Vintage Porsches are special things. While the company's roadgoing sports cars remain some of the finest ever built, Porsche's racing cars of yesteryear inspire a mix of fear and adulation all their own. The Singer DLS Turbo aims to offer those very thrills in an exquisitely restored package.
The DLS Turbo is the company's take on the classic 1977 Porsche 934/5, a racing variant of the 911 Turbo. Assembled from the chassis and engine of the earlier 934, and wore the wheels, tires, and wild rear wing of the 935. Built for Group 4 competition in IMSA, the car was nonetheless banned before its first race. Instead, it ended up taking on the SCAA Trans Am series, with the 934/5 winning 6 out of 8 races that year.
Singer's take builds on its previous work on the Dynamics and Lightweighting Study, adding forced induction to make the DLS Turbo. Based on the 964 generation 911, it nonetheless harkens back to the company's brawny 1977 race car in its design.
Where the race car was a battle-hardened beast, though, Singer's version bears the jewelry-like finish and accouterments that the company has become famous for. Key to the Singer offering is a gloriously-restored interior built to the owner's exacting specifications.
Building a DLS Turbo starts with fully disassembling an owner's 964, right down to the chassis. It's then cleaned and prepared for restoration. New modified bodywork is primarily made in carbon fiber, offering benefits in both weight and stiffness compared to the car's original panels.

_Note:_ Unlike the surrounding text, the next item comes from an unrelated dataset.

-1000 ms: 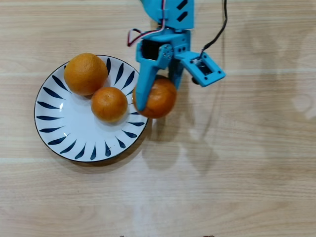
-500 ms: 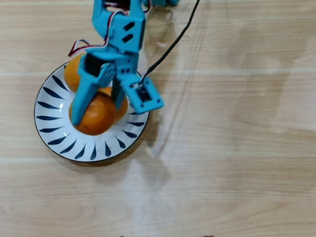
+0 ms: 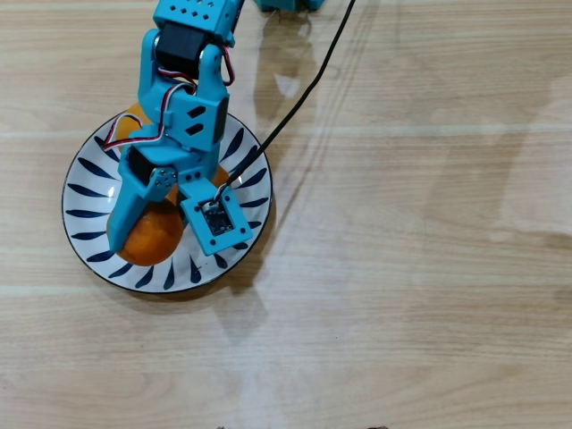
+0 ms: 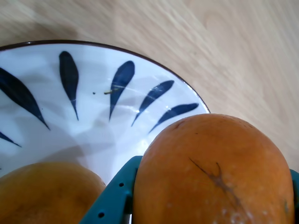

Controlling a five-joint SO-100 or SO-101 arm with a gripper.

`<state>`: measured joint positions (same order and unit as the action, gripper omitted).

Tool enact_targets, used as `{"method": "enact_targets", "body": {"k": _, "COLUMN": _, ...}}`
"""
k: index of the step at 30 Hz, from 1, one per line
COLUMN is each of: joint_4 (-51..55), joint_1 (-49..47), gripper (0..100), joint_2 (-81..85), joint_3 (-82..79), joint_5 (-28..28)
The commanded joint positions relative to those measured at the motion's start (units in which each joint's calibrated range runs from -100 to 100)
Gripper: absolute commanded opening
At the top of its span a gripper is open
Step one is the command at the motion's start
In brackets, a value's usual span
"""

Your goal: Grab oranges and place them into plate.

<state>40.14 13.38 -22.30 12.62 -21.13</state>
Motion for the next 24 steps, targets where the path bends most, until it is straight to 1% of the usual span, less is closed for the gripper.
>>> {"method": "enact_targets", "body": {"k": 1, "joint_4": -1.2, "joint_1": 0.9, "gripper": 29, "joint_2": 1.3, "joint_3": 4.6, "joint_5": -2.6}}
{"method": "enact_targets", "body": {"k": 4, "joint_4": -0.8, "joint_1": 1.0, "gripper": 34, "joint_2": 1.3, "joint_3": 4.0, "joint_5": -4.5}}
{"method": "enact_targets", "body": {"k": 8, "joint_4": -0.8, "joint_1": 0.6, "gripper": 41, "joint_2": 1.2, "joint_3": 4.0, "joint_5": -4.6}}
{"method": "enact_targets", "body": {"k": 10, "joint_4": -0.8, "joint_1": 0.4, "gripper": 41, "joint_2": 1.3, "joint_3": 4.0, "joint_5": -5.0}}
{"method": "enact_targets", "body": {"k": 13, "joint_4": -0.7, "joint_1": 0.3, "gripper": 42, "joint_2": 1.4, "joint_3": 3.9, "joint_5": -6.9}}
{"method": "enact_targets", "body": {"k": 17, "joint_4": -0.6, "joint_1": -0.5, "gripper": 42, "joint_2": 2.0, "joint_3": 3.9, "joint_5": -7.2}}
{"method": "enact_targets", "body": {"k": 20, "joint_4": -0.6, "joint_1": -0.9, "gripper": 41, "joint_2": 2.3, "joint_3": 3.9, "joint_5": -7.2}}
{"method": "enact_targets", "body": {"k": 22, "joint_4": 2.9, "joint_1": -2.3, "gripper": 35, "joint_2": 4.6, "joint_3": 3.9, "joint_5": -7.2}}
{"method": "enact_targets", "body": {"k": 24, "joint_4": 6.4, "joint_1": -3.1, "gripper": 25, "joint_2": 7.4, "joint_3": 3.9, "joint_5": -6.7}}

Singer's parts aren't just a cheap recreation, either. The company has taken the 934/5 as inspiration while doing its own aerodynamic analysis work to ensure every duct and wing works as it should. Of particular highlight are the aerodynamic elements at the rear, including the diffuser bumper with an awesome side-exit exhaust.
As far as the engine goes, Singer uses the car's original stock engine as the basis for its work, albeit rebuilding it from the ground up with new high-performance components. The result is a twin-turbocharged 3.8-liter flat-six that delivers over 700 horsepower with a redline past 9,000 rpm. It's aided by modern hardware like electric wastegates and air-to-water intercoolers. Nonetheless, it should have a power delivery furious enough to remind one of the fire-spitting Porsche race cars of last century.
Singer will gladly tune the DLS Turbo for road or racing use, at the owner's direction. Either way, the car gets carbon-ceramic brakes and a six-speed manual gearbox. Options include track-oriented suspension with remote adjustment and a variety of wheel and tire choices to suit different use cases. The car can be set up to accept different aero configurations for either role, with Singer offering both track- and road-oriented versions of the front fascia and rear wing.
Normally, you might consider it sacrilege to stick big wings on a 1980s Porsche to make it look like a 1970s race car. Singer's quality and reputation is on another level, though, and its services are continually in high demand. It's hard to imagine a more exquisite example of a reimagined Porsche race car from the golden era of motorsports.